§ **Try it**: Copy out the entries that follow. Leave none out.

____ Information given

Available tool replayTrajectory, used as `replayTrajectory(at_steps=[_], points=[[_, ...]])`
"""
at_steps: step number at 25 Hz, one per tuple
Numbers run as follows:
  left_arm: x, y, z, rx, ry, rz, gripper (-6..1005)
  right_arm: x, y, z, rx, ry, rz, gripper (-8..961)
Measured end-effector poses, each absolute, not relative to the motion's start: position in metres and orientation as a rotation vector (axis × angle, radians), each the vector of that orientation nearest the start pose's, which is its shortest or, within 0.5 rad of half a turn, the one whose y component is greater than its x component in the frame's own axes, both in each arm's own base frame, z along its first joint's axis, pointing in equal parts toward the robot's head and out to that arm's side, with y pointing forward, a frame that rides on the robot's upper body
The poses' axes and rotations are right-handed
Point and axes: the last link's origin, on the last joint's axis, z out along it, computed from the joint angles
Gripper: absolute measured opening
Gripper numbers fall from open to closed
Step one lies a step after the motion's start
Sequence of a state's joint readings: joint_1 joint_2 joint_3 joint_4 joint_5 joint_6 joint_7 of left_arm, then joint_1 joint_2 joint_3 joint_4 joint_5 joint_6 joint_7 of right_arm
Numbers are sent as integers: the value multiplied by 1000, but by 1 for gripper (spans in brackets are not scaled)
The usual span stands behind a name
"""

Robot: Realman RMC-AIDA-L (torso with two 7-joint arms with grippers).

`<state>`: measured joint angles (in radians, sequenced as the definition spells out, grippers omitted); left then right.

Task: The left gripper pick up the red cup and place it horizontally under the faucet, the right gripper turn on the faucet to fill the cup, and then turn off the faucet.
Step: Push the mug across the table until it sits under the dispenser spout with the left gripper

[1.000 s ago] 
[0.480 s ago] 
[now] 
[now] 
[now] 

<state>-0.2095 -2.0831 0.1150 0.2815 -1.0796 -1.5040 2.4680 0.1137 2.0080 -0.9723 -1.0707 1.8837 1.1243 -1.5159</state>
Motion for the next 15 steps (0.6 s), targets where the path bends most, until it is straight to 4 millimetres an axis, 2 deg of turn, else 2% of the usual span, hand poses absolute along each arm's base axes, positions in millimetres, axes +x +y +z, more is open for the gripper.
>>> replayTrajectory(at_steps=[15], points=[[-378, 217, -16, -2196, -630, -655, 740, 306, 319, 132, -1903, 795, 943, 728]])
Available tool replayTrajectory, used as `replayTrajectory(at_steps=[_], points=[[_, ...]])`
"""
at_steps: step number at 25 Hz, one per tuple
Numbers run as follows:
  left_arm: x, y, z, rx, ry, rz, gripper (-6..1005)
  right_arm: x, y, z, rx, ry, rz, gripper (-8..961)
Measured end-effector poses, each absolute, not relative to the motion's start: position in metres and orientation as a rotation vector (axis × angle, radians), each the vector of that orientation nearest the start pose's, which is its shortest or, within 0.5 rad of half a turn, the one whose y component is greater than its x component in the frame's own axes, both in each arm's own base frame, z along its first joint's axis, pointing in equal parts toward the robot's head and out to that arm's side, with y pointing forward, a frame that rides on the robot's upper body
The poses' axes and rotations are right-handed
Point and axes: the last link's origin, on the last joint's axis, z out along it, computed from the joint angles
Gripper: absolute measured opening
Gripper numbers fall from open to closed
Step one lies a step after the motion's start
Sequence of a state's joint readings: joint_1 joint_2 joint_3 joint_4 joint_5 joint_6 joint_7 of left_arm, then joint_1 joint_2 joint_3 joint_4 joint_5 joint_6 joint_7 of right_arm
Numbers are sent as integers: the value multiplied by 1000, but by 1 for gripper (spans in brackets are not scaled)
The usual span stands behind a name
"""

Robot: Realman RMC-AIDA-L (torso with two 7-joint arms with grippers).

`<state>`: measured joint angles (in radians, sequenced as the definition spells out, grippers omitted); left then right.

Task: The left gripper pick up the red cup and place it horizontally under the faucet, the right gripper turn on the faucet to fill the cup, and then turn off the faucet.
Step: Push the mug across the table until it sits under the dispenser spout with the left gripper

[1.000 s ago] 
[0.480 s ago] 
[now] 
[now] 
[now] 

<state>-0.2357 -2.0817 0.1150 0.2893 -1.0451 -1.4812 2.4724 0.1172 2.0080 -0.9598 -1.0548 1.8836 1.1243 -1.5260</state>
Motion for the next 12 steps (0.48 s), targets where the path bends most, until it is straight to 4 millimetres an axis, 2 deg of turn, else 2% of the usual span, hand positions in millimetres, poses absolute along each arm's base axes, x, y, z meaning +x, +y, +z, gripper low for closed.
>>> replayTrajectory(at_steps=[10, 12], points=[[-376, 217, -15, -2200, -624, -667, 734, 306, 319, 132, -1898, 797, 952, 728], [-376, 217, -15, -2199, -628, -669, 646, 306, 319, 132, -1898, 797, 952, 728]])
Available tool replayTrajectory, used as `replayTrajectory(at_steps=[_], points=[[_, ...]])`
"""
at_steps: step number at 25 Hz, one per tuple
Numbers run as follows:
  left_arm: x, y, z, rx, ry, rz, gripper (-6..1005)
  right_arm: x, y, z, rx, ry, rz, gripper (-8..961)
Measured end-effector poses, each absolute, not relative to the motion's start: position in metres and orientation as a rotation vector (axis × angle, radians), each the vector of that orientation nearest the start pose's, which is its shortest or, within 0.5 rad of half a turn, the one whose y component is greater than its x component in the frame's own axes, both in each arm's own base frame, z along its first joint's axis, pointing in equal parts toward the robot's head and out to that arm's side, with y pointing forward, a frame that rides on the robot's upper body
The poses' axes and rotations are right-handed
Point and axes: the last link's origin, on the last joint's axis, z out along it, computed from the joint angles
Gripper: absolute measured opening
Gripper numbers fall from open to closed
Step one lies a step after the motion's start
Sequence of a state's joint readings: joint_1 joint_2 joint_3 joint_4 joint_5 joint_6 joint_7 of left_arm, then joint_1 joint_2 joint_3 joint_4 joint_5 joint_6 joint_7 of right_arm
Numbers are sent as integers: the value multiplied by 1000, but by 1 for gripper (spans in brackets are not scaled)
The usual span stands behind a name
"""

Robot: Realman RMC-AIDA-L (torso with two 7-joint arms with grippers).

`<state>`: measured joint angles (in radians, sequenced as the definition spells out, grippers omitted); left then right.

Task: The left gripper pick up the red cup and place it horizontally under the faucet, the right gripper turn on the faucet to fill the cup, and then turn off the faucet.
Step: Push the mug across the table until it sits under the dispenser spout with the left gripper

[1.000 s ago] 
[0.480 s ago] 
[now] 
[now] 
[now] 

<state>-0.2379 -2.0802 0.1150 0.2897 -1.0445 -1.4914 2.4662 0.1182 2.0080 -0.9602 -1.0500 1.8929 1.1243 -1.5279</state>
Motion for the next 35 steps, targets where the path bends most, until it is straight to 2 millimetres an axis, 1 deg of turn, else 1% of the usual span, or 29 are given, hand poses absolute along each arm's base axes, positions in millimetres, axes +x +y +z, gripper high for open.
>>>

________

§ **Written response**:
Available tool replayTrajectory, used as `replayTrajectory(at_steps=[_], points=[[_, ...]])`
"""
at_steps: step number at 25 Hz, one per tuple
Numbers run as follows:
  left_arm: x, y, z, rx, ry, rz, gripper (-6..1005)
  right_arm: x, y, z, rx, ry, rz, gripper (-8..961)
Measured end-effector poses, each absolute, not relative to the motion's start: position in metres and orientation as a rotation vector (axis × angle, radians), each the vector of that orientation nearest the start pose's, which is its shortest or, within 0.5 rad of half a turn, the one whose y component is greater than its x component in the frame's own axes, both in each arm's own base frame, z along its first joint's axis, pointing in equal parts toward the robot's head and out to that arm's side, with y pointing forward, a frame that rides on the robot's upper body
The poses' axes and rotations are right-handed
Point and axes: the last link's origin, on the last joint's axis, z out along it, computed from the joint angles
Gripper: absolute measured opening
Gripper numbers fall from open to closed
Step one lies a step after the motion's start
Sequence of a state's joint readings: joint_1 joint_2 joint_3 joint_4 joint_5 joint_6 joint_7 of left_arm, then joint_1 joint_2 joint_3 joint_4 joint_5 joint_6 joint_7 of right_arm
Numbers are sent as integers: the value multiplied by 1000, but by 1 for gripper (spans in brackets are not scaled)
The usual span stands behind a name
"""

Robot: Realman RMC-AIDA-L (torso with two 7-joint arms with grippers).

`<state>`: measured joint angles (in radians, sequenced as the definition spells out, grippers omitted); left then right.

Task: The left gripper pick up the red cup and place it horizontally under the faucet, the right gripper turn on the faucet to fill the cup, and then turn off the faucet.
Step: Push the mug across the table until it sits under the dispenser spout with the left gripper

[1.000 s ago] 
[0.480 s ago] 
[now] 
[now] 
[now] 

<state>-0.2095 -2.0831 0.1150 0.2815 -1.0796 -1.5040 2.4680 0.1137 2.0080 -0.9723 -1.0707 1.8837 1.1243 -1.5159</state>
Motion for the next 15 steps (0.6 s), targets where the path bends most, until it is straight to 4 millimetres an axis, 2 deg of turn, else 2% of the usual span, hand poses absolute along each arm's base axes, positions in millimetres, axes +x +y +z, more is open for the gripper.
>>> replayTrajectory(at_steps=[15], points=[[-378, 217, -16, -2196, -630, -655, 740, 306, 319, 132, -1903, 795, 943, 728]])
Available tool replayTrajectory, used as `replayTrajectory(at_steps=[_], points=[[_, ...]])`
"""
at_steps: step number at 25 Hz, one per tuple
Numbers run as follows:
  left_arm: x, y, z, rx, ry, rz, gripper (-6..1005)
  right_arm: x, y, z, rx, ry, rz, gripper (-8..961)
Measured end-effector poses, each absolute, not relative to the motion's start: position in metres and orientation as a rotation vector (axis × angle, radians), each the vector of that orientation nearest the start pose's, which is its shortest or, within 0.5 rad of half a turn, the one whose y component is greater than its x component in the frame's own axes, both in each arm's own base frame, z along its first joint's axis, pointing in equal parts toward the robot's head and out to that arm's side, with y pointing forward, a frame that rides on the robot's upper body
The poses' axes and rotations are right-handed
Point and axes: the last link's origin, on the last joint's axis, z out along it, computed from the joint angles
Gripper: absolute measured opening
Gripper numbers fall from open to closed
Step one lies a step after the motion's start
Sequence of a state's joint readings: joint_1 joint_2 joint_3 joint_4 joint_5 joint_6 joint_7 of left_arm, then joint_1 joint_2 joint_3 joint_4 joint_5 joint_6 joint_7 of right_arm
Numbers are sent as integers: the value multiplied by 1000, but by 1 for gripper (spans in brackets are not scaled)
The usual span stands behind a name
"""

Robot: Realman RMC-AIDA-L (torso with two 7-joint arms with grippers).

`<state>`: measured joint angles (in radians, sequenced as the definition spells out, grippers omitted); left then right.

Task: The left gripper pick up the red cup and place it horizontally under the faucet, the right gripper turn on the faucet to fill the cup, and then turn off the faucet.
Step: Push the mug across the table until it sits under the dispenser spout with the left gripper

[1.000 s ago] 
[0.480 s ago] 
[now] 
[now] 
[now] 

<state>-0.2357 -2.0817 0.1150 0.2893 -1.0451 -1.4812 2.4724 0.1172 2.0080 -0.9598 -1.0548 1.8836 1.1243 -1.5260</state>
Motion for the next 12 steps (0.48 s), targets where the path bends most, until it is straight to 4 millimetres an axis, 2 deg of turn, else 2% of the usual span, hand positions in millimetres, poses absolute along each arm's base axes, x, y, z meaning +x, +y, +z, gripper low for closed.
>>> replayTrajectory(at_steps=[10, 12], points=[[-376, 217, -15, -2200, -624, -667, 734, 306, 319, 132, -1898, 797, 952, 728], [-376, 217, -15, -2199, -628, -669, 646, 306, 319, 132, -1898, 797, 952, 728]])
Available tool replayTrajectory, used as `replayTrajectory(at_steps=[_], points=[[_, ...]])`
"""
at_steps: step number at 25 Hz, one per tuple
Numbers run as follows:
  left_arm: x, y, z, rx, ry, rz, gripper (-6..1005)
  right_arm: x, y, z, rx, ry, rz, gripper (-8..961)
Measured end-effector poses, each absolute, not relative to the motion's start: position in metres and orientation as a rotation vector (axis × angle, radians), each the vector of that orientation nearest the start pose's, which is its shortest or, within 0.5 rad of half a turn, the one whose y component is greater than its x component in the frame's own axes, both in each arm's own base frame, z along its first joint's axis, pointing in equal parts toward the robot's head and out to that arm's side, with y pointing forward, a frame that rides on the robot's upper body
The poses' axes and rotations are right-handed
Point and axes: the last link's origin, on the last joint's axis, z out along it, computed from the joint angles
Gripper: absolute measured opening
Gripper numbers fall from open to closed
Step one lies a step after the motion's start
Sequence of a state's joint readings: joint_1 joint_2 joint_3 joint_4 joint_5 joint_6 joint_7 of left_arm, then joint_1 joint_2 joint_3 joint_4 joint_5 joint_6 joint_7 of right_arm
Numbers are sent as integers: the value multiplied by 1000, but by 1 for gripper (spans in brackets are not scaled)
The usual span stands behind a name
"""

Robot: Realman RMC-AIDA-L (torso with two 7-joint arms with grippers).

`<state>`: measured joint angles (in radians, sequenced as the definition spells out, grippers omitted); left then right.

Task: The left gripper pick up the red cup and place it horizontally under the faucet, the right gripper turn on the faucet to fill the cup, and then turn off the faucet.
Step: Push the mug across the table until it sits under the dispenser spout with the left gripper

[1.000 s ago] 
[0.480 s ago] 
[now] 
[now] 
[now] 

<state>-0.2379 -2.0802 0.1150 0.2897 -1.0445 -1.4914 2.4662 0.1182 2.0080 -0.9602 -1.0500 1.8929 1.1243 -1.5279</state>
Motion for the next 35 steps, targets where the path bends most, until it is straight to 2 millimetres an axis, 1 deg of turn, else 1% of the usual span, or 29 are given, hand poses absolute along each arm's base axes, positions in millimetres, axes +x +y +z, gripper high for open.
>>>

The output for this exercise is complete.